_WHAT IS BEING ASKED_: Go through the entries, filter for the word "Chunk", and copy every line that has it.

Segment Start: DATA RECORDS

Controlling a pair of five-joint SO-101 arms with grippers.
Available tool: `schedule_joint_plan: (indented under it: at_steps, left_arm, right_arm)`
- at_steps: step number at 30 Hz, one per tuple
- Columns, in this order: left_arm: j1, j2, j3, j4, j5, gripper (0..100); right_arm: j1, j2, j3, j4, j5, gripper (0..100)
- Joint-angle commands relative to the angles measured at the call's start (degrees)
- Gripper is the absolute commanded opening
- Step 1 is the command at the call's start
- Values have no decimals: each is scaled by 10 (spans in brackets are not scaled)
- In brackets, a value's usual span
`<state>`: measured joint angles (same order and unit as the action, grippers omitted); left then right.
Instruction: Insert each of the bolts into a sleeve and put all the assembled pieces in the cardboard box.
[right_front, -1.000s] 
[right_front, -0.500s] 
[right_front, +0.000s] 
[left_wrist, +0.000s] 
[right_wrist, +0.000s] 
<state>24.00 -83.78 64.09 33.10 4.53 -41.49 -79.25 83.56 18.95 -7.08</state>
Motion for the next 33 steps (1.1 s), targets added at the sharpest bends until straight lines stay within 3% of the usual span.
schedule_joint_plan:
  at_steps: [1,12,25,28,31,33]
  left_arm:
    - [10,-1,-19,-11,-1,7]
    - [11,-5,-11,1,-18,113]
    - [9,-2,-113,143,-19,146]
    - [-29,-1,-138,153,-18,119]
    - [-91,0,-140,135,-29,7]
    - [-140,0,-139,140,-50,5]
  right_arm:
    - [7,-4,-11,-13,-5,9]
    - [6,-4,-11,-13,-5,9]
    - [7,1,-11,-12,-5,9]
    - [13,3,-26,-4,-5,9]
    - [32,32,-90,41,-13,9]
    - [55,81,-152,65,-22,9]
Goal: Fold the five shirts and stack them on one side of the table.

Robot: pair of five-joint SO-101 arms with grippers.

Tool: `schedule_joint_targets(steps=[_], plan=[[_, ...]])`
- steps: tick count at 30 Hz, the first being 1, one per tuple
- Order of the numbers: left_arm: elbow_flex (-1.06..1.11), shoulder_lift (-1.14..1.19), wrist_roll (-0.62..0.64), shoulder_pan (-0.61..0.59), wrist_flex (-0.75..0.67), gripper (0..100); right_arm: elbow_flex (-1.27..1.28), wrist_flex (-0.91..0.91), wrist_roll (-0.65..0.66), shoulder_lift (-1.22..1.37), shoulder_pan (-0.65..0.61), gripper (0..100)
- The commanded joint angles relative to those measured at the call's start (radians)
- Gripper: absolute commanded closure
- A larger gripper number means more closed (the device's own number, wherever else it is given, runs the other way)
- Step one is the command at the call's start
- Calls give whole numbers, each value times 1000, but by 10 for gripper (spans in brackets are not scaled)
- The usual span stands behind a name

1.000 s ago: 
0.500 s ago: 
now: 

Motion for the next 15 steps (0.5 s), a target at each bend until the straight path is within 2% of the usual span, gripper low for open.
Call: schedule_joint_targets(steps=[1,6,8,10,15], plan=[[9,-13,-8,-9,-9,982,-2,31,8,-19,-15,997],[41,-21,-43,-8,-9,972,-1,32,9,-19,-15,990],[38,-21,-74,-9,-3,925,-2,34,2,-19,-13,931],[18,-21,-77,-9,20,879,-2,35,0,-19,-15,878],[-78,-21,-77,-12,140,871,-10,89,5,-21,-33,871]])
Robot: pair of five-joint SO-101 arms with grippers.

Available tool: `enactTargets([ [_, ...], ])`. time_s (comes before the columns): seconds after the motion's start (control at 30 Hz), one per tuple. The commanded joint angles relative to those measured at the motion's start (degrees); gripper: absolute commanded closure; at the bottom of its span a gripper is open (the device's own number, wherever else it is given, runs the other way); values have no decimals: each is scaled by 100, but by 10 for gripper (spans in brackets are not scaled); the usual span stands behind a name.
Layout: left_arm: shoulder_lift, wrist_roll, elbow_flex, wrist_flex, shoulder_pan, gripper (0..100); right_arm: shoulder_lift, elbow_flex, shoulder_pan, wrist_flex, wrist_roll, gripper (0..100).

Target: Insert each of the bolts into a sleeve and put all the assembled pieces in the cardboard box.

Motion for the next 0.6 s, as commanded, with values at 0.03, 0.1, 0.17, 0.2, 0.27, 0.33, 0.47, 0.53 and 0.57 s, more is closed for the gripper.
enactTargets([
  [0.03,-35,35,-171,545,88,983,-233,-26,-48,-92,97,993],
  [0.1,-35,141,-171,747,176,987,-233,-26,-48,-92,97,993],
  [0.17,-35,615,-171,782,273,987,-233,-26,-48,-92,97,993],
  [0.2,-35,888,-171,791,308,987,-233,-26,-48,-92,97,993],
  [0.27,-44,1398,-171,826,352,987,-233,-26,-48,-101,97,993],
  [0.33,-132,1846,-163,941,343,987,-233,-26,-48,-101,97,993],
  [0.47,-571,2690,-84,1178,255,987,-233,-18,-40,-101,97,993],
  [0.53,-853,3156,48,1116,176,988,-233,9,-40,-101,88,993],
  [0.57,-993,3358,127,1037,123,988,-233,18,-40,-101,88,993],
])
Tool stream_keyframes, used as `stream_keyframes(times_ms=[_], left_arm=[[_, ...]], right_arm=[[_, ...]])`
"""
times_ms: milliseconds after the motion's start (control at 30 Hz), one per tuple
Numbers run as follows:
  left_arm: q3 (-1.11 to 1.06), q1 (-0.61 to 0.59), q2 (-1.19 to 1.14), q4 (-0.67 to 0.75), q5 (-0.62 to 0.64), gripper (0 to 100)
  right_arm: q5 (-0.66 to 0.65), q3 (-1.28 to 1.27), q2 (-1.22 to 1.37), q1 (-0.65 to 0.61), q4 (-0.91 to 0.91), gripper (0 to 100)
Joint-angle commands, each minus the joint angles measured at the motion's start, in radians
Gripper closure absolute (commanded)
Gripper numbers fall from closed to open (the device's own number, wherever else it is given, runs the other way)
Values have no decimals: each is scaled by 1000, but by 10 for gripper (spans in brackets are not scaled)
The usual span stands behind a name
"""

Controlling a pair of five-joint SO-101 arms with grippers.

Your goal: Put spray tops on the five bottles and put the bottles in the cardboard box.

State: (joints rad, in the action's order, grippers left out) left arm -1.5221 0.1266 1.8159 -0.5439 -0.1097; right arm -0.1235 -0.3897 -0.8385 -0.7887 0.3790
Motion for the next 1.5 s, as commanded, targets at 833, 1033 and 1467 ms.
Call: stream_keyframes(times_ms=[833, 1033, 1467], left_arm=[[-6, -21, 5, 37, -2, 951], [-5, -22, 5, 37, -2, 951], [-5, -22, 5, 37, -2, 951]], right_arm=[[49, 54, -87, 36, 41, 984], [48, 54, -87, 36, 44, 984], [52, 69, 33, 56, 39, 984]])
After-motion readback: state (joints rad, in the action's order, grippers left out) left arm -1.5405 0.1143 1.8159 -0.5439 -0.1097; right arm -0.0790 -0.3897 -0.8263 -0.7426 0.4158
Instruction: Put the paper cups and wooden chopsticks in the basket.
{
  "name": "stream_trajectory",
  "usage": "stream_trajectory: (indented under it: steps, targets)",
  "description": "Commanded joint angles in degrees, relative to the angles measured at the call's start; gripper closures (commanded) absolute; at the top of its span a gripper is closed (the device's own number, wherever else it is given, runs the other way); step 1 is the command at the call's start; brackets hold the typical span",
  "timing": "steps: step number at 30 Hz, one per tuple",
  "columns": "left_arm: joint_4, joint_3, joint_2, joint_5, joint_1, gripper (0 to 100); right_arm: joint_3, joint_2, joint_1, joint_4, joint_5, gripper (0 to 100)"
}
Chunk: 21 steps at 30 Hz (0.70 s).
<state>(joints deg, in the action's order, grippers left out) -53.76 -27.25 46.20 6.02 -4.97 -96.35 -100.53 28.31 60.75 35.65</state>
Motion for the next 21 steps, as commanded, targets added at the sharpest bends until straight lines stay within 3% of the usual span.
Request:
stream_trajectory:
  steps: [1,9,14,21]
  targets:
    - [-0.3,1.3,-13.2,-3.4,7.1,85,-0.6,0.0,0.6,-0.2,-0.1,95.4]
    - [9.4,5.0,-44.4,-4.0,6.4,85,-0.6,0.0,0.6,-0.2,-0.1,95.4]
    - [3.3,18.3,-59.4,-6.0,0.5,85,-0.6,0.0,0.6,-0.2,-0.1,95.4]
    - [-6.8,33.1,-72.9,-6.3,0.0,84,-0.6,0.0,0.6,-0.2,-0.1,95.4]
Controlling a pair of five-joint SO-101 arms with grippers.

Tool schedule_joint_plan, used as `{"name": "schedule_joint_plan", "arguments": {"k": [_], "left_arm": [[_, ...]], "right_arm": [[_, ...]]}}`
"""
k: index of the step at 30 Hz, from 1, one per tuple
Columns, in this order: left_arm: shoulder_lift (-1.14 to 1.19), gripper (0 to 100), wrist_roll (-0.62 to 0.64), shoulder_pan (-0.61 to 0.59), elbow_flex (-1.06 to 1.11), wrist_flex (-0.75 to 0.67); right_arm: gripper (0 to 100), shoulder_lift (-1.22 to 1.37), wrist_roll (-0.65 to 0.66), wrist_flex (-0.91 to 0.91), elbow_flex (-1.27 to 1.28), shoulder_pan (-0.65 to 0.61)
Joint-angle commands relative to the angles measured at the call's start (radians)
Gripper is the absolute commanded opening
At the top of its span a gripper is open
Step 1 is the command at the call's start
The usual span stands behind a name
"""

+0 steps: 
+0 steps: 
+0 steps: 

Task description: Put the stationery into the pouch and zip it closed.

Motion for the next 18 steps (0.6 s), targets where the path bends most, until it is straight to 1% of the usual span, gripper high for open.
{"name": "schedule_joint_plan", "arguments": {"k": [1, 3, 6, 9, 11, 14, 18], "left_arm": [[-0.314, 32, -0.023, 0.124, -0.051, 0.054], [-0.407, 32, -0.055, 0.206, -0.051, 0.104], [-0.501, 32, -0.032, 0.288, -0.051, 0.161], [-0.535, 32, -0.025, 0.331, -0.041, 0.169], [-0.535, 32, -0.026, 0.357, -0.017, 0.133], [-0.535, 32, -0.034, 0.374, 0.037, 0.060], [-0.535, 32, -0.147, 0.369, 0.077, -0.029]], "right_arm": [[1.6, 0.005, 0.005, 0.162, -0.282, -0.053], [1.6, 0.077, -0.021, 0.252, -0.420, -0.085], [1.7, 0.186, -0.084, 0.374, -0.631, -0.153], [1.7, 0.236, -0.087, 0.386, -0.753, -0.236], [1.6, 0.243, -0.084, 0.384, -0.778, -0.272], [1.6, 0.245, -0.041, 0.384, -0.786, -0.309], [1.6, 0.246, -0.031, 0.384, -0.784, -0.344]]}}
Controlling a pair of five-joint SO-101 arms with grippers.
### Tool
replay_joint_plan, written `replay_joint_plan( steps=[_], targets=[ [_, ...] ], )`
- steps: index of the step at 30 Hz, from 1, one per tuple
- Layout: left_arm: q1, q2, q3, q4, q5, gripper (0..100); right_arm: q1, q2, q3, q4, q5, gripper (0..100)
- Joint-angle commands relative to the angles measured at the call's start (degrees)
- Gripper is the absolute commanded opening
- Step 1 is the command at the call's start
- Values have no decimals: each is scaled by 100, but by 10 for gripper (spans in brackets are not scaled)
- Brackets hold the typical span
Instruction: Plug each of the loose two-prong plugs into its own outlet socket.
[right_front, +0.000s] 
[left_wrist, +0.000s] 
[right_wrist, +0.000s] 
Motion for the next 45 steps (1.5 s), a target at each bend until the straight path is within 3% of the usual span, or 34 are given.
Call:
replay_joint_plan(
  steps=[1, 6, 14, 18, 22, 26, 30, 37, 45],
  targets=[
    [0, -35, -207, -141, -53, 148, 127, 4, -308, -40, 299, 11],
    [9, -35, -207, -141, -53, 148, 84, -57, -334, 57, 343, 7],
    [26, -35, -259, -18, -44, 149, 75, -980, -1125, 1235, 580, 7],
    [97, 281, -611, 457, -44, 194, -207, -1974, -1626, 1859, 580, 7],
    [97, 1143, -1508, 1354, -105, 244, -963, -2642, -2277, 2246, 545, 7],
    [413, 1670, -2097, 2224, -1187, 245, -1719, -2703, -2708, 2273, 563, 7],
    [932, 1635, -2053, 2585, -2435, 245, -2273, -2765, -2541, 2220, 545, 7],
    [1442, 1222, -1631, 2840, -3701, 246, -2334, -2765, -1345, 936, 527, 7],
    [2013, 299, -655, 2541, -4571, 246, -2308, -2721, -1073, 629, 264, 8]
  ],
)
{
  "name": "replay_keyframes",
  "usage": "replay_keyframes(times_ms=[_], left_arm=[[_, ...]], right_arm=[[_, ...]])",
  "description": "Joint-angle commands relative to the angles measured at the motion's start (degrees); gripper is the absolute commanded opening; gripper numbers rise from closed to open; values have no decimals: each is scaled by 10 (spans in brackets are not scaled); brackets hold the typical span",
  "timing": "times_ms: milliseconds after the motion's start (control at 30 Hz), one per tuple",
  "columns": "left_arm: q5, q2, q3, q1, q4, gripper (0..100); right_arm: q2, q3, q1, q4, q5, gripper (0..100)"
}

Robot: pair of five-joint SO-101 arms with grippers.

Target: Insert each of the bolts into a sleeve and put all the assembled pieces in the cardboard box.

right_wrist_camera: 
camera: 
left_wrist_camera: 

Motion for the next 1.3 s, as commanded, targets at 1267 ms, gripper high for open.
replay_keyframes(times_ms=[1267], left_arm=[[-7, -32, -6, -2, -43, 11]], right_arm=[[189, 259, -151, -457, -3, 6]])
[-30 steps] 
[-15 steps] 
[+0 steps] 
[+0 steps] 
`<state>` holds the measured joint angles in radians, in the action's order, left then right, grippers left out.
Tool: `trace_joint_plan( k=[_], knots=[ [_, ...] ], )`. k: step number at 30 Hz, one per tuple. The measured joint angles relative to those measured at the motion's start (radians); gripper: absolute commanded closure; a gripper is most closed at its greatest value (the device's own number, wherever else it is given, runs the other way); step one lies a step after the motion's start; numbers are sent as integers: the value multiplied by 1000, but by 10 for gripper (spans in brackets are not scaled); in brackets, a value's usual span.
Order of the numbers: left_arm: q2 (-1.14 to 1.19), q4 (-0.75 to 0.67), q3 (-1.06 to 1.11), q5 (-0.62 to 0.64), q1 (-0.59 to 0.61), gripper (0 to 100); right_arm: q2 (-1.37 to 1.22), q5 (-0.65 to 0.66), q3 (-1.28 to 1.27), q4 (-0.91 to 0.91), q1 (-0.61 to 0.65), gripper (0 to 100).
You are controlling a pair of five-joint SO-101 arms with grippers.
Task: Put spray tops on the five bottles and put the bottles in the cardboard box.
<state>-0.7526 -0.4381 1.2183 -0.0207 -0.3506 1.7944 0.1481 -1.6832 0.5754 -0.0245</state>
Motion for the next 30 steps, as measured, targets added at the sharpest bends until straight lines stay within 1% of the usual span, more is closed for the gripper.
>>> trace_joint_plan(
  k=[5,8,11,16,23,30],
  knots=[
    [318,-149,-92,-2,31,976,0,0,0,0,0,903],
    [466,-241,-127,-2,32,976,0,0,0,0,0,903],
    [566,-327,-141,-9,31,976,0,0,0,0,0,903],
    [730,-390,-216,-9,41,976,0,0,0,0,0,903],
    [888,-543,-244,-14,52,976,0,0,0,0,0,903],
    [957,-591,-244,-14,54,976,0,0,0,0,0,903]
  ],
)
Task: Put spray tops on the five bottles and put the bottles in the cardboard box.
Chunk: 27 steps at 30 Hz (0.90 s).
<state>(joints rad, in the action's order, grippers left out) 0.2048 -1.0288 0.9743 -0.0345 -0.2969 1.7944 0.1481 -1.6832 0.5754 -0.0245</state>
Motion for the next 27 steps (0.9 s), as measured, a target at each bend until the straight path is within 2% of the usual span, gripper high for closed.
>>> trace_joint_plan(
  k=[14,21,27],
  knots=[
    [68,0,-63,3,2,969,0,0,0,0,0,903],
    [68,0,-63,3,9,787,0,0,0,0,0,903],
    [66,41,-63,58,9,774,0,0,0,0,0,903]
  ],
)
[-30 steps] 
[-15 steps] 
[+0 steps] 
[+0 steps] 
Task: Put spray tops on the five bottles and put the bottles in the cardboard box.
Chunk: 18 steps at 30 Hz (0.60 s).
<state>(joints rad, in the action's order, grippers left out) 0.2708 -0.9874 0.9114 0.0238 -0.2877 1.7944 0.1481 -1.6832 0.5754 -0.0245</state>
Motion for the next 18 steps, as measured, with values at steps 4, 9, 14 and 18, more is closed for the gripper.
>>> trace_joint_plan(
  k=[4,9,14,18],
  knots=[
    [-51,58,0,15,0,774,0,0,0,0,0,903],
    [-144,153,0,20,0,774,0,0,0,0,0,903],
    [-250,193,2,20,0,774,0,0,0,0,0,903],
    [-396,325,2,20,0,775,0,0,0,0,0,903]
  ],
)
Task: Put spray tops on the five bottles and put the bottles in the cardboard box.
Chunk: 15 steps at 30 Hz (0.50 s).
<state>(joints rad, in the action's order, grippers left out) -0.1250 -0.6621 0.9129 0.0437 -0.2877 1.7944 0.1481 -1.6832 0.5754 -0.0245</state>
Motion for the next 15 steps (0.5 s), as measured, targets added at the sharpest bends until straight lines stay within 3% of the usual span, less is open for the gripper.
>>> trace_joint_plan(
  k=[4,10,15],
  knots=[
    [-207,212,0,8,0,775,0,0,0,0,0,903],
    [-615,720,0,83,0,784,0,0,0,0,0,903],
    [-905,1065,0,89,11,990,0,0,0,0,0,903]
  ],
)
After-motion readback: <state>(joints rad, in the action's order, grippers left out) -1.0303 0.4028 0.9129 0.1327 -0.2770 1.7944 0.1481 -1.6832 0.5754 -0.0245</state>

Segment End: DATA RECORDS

_ANSWER BOX_:
Chunk: 21 steps at 30 Hz (0.70 s).
Chunk: 27 steps at 30 Hz (0.90 s).
Chunk: 18 steps at 30 Hz (0.60 s).
Chunk: 15 steps at 30 Hz (0.50 s).

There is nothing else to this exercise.